地下室
蜜蜂酒店大堂的正下方有一间海盗在岩床上打造的地下室。货箱、柜橱和堆满工具的隔板把裸露着花岗岩的墙壁挡得严严实实。三根粗壮的顶梁来自布列塔尼的原始森林,几百年前,人砍马驮运到这里。
只有天花板上的一盏灯。所有的东西都在阴影里摇摆不定。
维尔纳·普芬尼希坐在折叠椅上,在工作台前检查电池,然后戴上耳机。他有一台镀钢的双频电台,顶着1.6米长的天线,可以接通楼上配套的电台,可以联系隐藏在城墙里的另外两门高射炮,还可以获得地下警备指挥部从河口那边传来的指令。

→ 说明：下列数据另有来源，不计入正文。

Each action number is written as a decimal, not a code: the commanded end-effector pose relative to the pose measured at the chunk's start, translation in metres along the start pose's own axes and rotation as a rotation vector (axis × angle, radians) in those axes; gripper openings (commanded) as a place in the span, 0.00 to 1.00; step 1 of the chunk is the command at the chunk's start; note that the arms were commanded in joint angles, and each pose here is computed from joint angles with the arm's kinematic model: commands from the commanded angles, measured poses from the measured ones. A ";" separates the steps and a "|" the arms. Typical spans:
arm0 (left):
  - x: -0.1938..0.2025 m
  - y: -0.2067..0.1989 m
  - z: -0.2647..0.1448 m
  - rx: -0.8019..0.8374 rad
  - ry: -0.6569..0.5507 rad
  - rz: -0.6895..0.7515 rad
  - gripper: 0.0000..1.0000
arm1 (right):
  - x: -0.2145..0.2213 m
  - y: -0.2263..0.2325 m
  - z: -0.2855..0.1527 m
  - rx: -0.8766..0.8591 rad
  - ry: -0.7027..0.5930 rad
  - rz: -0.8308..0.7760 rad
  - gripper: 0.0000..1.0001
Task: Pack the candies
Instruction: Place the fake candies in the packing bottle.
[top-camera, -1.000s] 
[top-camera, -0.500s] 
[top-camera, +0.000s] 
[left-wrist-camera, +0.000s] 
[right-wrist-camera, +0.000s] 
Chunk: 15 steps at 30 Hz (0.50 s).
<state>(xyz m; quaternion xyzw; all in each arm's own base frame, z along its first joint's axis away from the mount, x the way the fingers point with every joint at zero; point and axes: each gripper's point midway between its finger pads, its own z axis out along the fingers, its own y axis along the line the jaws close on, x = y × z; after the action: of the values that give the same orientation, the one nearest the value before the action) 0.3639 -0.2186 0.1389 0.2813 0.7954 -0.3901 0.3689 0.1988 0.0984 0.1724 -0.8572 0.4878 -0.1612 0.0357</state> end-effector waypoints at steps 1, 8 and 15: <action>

电台嗡嗡地热身启动。测试员给楼上报了坐标,一名炮兵回复了他们的位置。维尔纳揉了揉眼睛。在他身后,查抄来的金银财宝堆积如山:打着卷的挂毯、老爷挂钟、壁柜和被震出裂纹的巨幅风景画。在他正前方,有八九个石膏头像立在架子上,维尔纳搞不清它们为什么会在这儿。
魁梧的中士弗兰克·福尔克海默从狭窄的木楼梯上下来。他低头避开眼前的房梁,朝维尔纳礼貌地笑笑,坐进铺着金丝垫的高背椅里,把步枪横在腿上。和他粗壮的大腿比起来,那枪和警棍没什么区别。
维尔纳说:“开始了?”
福尔克海默点点头。关上战地灯,眨了眨眼。在昏暗的光线下,他的睫毛显得出奇的细。
“会持续多久?”
“不会太久。很快就没事了。”
工程师贝恩德最后一个下来。他是个小个子,灰褐色的头发,有点儿斜视。他随手带上地下室的门,然后插上门闩,顺势坐在台阶上。他的脸上挂着沮丧、忧虑还是刚毅?很难说清楚。
门关上以后,警笛声小了。灯忽明忽暗。
水。维尔纳想起来了。我怎么忘了水的事。
他听见远远的城里高射炮第二次开火,楼上的88毫米高射炮紧随其后,炮弹直入云霄,震耳欲聋。头顶,灰尘如雨。耳机里还能传来楼顶奥地利士兵的歌声。
“……auf d’Wulda, auf d’Wulda, da scheint d’Sunn a so gulda……”
福尔克海默懒洋洋地抠着裤子上的一个脏点。贝恩德把手拢在嘴边,吹着气。电台受到风速、压力和频率的影响嘎嘎作响。维尔纳想家了:埃莱娜夫人弯下腰,替他把鞋带系了两个扣。流星划过天窗。妹妹尤塔披着被子,左耳边悬挂着一个收音机听筒。
四层楼上,奥地利士兵把另一枚炮弹推进还在冒烟的88炮筒,核实路线以后,捂住耳朵,发射。而此时,楼下的维尔纳从电台里听到的只是童年时的播音:“历史女神俯瞰尘世。唯有赤火得至纯。”他看见一片正在凋谢的向日葵。他看见一群乌鸦仓皇地逃离一棵大树。